*What you will do*: Without including any images, repeat the data exactly.

*Stored data*:
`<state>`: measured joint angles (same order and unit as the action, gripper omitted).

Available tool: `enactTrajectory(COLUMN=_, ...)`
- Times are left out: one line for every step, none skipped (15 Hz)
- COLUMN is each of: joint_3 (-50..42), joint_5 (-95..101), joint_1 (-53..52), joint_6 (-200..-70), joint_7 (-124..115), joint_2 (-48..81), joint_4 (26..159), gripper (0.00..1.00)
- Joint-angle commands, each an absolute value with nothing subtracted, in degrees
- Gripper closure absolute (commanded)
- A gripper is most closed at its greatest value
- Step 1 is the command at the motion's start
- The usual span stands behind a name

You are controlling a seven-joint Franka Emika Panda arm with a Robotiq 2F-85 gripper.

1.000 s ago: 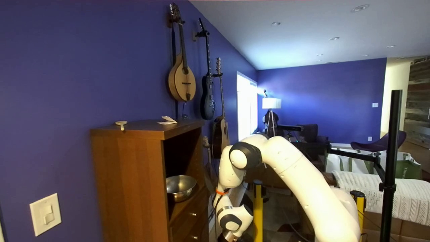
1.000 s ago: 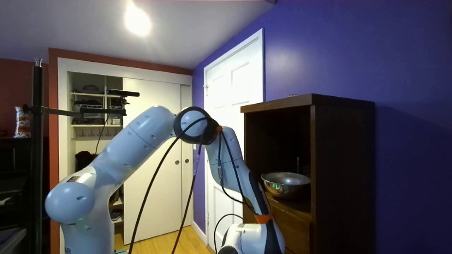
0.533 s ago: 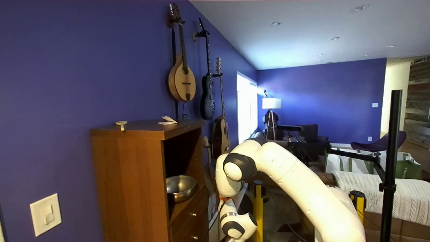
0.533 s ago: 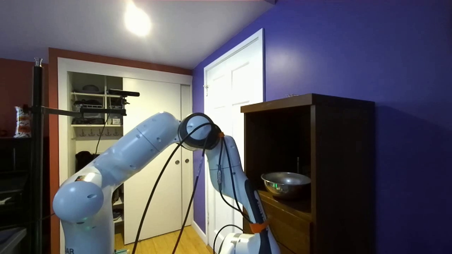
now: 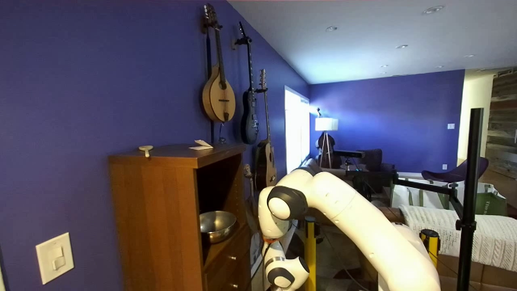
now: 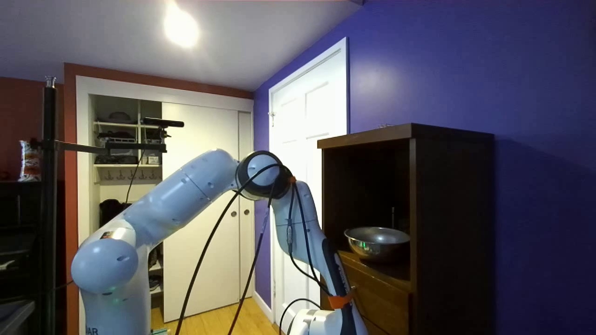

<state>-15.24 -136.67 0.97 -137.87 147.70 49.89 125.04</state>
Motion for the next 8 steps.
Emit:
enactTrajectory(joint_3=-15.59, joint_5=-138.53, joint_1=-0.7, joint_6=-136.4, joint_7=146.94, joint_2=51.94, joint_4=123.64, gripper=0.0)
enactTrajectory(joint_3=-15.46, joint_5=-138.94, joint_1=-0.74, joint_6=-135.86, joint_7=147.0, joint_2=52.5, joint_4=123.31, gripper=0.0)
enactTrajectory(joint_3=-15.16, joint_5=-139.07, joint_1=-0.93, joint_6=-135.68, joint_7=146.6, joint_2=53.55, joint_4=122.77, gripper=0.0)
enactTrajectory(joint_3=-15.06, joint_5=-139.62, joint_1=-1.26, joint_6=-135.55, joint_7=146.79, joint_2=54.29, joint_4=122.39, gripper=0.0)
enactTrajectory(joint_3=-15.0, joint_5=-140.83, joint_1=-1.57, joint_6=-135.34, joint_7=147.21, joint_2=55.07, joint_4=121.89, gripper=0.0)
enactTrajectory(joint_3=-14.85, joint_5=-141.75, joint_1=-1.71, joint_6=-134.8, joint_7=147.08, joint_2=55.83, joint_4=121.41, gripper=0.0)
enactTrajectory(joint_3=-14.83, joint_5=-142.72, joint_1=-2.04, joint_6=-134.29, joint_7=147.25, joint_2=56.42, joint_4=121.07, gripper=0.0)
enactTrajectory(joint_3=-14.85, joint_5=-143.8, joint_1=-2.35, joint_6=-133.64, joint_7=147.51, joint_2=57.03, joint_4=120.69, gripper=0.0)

*Output below*:
`<state>`: measured joint angles (same order and unit as the action, gripper omitted).

Available tool: `enactTrajectory(COLUMN=_, ...)`
- Times are left out: one line for every step, none skipped (15 Hz)
- COLUMN is each of: joint_3 (-50..42), joint_5 (-95..101), joint_1 (-53..52), joint_6 (-200..-70), joint_7 (-124..115), joint_2 (-48..81), joint_4 (26..159), gripper (0.00..1.00)
- Joint-angle commands, each an absolute value with nothing subtracted, in degrees
- Gripper closure absolute (commanded)
- A gripper is most closed at its greatest value
- Step 1 is the command at the motion's start
- The usual span stands behind a name

You are controlling a seven-joint Franka Emika Panda arm with a Robotiq 2F-85 gripper.

1.000 s ago: 
1.000 s ago: 
0.533 s ago: 
0.533 s ago: 
now: 
now: 

<state>-15.24 -136.67 0.97 -137.87 147.70 49.89 125.04</state>
Motion for the next 8 steps.
Emit:
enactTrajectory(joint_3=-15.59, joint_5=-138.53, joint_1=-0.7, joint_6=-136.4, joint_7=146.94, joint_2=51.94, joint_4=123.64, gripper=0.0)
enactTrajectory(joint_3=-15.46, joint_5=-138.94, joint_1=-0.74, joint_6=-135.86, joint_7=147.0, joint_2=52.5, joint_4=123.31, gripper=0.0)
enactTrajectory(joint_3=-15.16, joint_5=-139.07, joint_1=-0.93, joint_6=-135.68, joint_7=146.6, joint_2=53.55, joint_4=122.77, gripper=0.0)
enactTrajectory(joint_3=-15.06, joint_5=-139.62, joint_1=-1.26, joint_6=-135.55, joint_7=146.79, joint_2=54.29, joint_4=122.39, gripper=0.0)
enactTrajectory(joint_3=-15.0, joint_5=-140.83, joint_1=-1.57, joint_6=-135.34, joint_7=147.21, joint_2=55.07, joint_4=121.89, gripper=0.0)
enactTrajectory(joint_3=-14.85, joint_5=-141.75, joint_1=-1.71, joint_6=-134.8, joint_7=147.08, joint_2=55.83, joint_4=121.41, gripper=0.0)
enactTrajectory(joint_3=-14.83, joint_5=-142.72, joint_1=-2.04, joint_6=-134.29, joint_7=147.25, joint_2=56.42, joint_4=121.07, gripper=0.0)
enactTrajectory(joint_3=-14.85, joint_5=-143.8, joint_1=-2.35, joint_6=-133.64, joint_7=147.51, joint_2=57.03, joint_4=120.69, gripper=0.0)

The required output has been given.